## Goal of the exercise
Starting with the line containing "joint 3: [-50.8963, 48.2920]" and going on through the line containing "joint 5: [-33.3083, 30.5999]", return the lines of the data below exactly, and only those.

*** Opening of Data listing ***

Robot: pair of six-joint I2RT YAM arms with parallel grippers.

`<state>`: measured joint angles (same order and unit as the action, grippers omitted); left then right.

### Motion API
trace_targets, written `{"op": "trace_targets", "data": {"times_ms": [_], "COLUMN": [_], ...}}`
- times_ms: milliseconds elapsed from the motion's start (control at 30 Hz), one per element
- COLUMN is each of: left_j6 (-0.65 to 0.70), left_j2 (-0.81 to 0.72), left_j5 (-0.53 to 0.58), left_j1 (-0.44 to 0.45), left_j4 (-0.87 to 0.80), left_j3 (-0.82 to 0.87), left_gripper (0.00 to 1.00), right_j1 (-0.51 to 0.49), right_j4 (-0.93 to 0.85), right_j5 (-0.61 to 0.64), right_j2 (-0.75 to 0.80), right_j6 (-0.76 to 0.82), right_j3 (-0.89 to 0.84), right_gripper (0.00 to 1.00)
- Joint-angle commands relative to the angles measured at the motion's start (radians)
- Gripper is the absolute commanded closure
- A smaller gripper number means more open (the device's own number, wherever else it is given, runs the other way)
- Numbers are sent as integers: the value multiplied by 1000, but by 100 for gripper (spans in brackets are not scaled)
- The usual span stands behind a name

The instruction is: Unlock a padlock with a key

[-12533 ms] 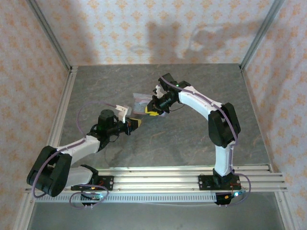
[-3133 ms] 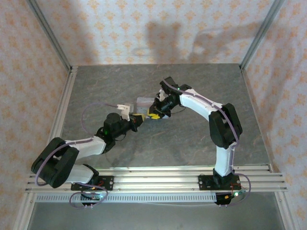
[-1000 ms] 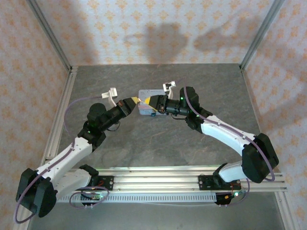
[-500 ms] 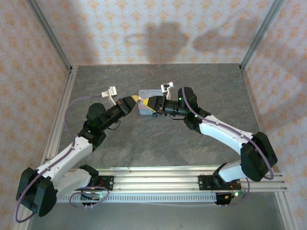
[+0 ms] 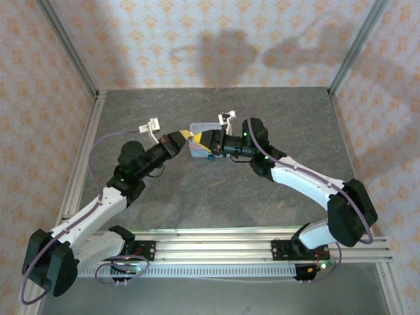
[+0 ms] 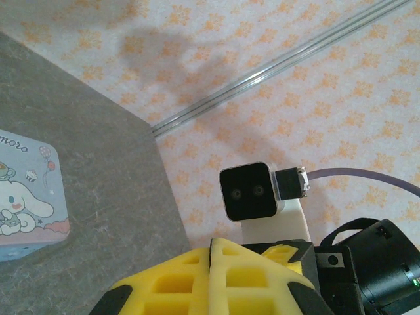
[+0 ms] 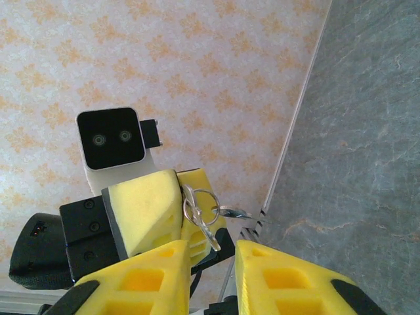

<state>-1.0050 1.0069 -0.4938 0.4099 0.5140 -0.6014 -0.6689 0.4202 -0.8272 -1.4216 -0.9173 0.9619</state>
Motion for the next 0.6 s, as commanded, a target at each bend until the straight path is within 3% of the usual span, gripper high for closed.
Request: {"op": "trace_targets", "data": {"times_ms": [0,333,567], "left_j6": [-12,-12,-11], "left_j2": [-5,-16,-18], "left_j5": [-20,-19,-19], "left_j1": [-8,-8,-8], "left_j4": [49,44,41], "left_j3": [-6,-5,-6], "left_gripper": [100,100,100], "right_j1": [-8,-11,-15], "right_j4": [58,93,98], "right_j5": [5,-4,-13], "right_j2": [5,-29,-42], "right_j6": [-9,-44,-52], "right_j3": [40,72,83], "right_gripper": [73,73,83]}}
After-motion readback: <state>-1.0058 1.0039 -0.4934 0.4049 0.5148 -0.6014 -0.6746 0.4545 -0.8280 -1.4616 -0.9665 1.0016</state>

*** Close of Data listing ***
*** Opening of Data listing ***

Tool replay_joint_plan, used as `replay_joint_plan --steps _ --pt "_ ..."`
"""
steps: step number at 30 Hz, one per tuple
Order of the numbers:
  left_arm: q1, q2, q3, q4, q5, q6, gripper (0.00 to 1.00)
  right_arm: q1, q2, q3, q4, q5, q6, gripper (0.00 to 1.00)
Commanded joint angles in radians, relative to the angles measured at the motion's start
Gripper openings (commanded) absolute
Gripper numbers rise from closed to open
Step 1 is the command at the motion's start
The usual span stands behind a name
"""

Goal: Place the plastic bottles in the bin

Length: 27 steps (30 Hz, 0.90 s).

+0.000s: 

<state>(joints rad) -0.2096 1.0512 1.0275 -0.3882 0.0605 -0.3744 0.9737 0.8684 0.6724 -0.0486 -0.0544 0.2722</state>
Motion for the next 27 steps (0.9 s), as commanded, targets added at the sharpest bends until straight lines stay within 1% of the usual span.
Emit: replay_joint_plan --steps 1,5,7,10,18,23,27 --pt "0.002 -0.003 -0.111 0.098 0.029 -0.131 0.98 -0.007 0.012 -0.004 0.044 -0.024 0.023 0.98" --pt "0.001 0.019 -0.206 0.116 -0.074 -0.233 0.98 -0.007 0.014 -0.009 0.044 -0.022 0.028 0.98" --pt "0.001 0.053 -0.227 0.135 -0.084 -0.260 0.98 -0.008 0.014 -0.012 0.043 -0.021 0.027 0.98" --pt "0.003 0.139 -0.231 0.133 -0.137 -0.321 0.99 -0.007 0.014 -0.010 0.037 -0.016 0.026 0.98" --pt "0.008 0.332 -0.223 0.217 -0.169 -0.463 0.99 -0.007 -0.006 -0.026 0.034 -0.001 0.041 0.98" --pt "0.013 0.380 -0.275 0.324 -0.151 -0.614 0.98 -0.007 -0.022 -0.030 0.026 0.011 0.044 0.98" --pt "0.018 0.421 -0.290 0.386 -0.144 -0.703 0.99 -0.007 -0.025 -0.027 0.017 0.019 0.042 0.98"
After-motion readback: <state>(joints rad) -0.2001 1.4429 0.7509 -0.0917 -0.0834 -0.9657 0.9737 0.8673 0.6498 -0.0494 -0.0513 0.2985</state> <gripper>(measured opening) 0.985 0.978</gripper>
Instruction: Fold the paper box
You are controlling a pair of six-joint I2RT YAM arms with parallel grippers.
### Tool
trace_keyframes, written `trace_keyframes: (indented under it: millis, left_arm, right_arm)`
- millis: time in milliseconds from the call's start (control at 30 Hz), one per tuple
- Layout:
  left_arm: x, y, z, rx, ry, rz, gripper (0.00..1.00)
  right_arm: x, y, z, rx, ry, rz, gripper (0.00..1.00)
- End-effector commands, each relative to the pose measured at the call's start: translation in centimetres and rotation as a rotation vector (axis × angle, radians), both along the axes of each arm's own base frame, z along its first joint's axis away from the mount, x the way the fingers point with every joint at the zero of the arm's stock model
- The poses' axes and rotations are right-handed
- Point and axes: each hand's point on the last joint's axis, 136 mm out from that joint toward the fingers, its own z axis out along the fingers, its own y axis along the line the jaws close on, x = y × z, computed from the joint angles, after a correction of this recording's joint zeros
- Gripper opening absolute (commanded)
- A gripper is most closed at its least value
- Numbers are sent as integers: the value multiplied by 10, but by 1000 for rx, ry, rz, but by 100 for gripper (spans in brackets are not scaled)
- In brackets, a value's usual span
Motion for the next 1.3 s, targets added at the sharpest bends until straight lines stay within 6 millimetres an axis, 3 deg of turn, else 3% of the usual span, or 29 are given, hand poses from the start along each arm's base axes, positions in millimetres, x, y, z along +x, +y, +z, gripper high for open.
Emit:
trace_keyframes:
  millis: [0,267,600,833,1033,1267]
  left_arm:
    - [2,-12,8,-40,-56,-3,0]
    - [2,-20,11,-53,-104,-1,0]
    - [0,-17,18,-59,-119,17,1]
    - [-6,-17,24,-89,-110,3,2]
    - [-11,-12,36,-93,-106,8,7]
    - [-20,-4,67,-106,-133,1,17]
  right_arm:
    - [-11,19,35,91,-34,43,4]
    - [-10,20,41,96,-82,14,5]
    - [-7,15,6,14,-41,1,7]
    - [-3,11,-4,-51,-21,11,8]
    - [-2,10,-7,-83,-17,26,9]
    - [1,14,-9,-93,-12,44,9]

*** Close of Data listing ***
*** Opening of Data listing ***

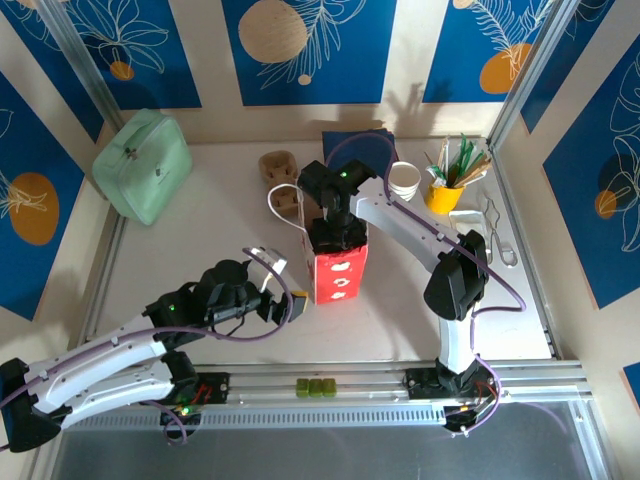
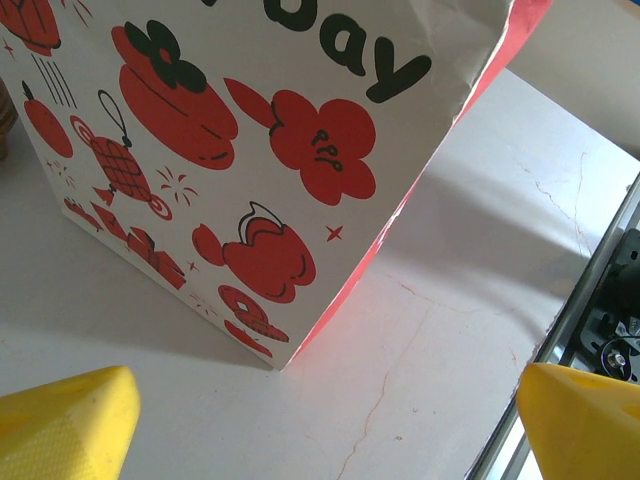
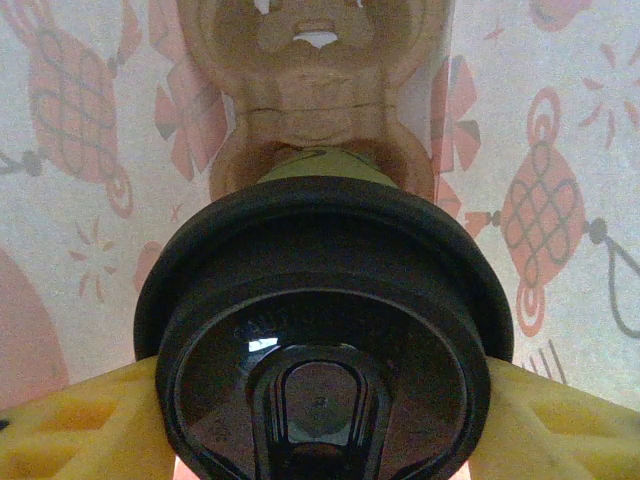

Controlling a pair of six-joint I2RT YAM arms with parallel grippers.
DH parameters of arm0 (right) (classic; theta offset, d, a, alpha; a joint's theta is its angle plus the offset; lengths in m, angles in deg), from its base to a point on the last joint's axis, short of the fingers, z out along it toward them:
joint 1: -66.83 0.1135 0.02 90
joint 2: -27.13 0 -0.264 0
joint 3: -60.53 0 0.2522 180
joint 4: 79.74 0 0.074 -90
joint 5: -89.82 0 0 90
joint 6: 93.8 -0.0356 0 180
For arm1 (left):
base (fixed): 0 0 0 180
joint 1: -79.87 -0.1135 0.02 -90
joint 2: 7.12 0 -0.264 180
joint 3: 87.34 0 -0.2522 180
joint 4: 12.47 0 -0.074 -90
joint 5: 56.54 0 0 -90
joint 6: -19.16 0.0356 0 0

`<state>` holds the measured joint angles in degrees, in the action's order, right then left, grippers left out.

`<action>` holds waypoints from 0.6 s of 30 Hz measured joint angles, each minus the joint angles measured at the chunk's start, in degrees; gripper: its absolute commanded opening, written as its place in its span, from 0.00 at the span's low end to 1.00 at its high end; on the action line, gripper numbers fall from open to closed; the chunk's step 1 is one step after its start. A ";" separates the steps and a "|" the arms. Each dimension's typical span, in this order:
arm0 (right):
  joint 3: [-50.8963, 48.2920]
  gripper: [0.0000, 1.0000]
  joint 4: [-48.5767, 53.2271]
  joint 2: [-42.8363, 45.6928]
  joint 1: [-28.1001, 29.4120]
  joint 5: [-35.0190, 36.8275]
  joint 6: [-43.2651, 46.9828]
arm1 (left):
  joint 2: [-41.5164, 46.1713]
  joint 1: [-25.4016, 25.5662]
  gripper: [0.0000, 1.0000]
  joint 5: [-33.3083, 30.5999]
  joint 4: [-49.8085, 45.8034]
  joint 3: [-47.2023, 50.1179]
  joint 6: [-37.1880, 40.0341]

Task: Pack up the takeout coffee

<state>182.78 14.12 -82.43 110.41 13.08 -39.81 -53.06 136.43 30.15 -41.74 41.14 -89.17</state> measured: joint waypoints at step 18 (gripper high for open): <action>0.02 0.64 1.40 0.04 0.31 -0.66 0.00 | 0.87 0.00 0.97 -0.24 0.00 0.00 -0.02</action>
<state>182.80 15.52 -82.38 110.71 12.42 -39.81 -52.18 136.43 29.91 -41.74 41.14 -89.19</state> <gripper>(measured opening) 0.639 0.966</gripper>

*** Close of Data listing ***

## Problem solution
  joint 3: [-50.8963, 48.2920]
  gripper: [0.0000, 1.0000]
  joint 4: [-48.5767, 53.2271]
  joint 2: [-42.8363, 45.6928]
  joint 1: [-28.1001, 29.4120]
  joint 5: [-35.0190, 36.8275]
  joint 6: [-43.2651, 46.9828]
arm1 (left):
  joint 2: [-41.5164, 46.1713]
  joint 1: [-25.4016, 25.5662]
  gripper: [0.0000, 1.0000]
  joint 5: [-33.3083, 30.5999]

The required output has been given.